Until you reach the line containing "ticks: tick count", reproduce each line of the listing exactly, please, and include that line as well.

* **DATA SEGMENT**:
──────

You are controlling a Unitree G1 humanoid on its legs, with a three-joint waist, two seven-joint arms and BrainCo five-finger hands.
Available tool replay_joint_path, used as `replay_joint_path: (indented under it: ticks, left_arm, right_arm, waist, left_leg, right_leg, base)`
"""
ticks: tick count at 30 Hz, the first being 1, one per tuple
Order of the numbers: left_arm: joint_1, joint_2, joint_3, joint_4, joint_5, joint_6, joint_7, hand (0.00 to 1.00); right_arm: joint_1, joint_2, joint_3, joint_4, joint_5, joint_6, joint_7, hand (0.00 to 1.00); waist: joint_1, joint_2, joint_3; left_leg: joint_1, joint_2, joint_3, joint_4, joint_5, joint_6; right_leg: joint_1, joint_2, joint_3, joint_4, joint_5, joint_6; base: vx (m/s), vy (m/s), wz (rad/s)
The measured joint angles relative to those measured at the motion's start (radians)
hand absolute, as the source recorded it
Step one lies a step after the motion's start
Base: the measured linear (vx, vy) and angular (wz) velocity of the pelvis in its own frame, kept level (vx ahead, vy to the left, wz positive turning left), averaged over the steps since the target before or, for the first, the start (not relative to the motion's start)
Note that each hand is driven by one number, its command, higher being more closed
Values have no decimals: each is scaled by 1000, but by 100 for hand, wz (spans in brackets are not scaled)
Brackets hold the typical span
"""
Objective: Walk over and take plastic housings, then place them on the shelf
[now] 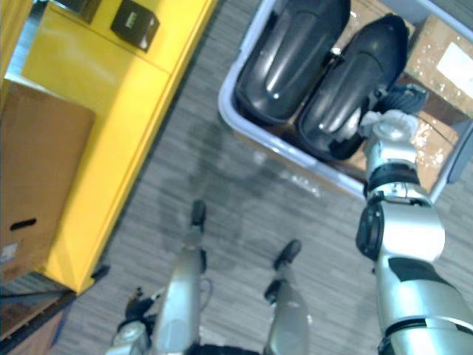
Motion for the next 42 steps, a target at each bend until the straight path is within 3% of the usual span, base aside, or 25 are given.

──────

* **EXERCISE OUTPUT**:
You are controlling a Unitree G1 humanoid on its legs, with a three-joint waist, two seven-joint arms and BrainCo five-finger hands.
Available tool replay_joint_path, used as `replay_joint_path: (indented under it: ticks, left_arm, right_arm, waist, left_leg, right_leg, base)`
"""
ticks: tick count at 30 Hz, the first being 1, one per tuple

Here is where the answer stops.